▶ [YOUR TASK]
Locate "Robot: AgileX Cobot" in the listing below, then output the line holding it and every line after it, exactly and with nothing else.

____________

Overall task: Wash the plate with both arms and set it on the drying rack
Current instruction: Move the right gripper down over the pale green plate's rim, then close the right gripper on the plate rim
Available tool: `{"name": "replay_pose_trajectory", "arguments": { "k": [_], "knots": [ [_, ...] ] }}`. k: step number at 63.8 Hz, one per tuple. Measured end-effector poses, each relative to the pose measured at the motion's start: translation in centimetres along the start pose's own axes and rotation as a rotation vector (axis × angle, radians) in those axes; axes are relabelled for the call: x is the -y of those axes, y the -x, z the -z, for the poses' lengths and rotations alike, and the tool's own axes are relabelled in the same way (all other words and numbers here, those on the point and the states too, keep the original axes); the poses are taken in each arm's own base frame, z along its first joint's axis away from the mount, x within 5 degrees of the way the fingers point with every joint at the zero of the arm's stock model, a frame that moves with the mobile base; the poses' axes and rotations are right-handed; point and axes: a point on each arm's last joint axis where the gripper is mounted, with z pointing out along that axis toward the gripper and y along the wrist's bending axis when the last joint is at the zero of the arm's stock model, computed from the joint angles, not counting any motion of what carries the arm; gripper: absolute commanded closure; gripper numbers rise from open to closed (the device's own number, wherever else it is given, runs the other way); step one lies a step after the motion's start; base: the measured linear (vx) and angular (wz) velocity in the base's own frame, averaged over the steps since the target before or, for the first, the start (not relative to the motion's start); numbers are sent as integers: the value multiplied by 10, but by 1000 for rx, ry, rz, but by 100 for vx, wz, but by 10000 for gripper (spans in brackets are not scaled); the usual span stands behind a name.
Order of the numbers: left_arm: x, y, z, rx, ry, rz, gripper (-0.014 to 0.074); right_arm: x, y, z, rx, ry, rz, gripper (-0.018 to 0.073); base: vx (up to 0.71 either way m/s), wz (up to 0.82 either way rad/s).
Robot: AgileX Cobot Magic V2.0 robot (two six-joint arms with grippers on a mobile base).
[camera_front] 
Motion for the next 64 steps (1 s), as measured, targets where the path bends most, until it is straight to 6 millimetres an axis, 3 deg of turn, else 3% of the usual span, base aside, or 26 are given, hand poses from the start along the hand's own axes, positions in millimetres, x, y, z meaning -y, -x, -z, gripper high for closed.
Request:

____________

▶ [OUTPUT]
Robot: AgileX Cobot Magic V2.0 robot (two six-joint arms with grippers on a mobile base).
[camera_front] 
Motion for the next 64 steps (1 s), as measured, targets where the path bends most, until it is straight to 6 millimetres an axis, 3 deg of turn, else 3% of the usual span, base aside, or 26 are given, hand poses from the start along the hand's own axes, positions in millimetres, x, y, z meaning -y, -x, -z, gripper high for closed.
Request:

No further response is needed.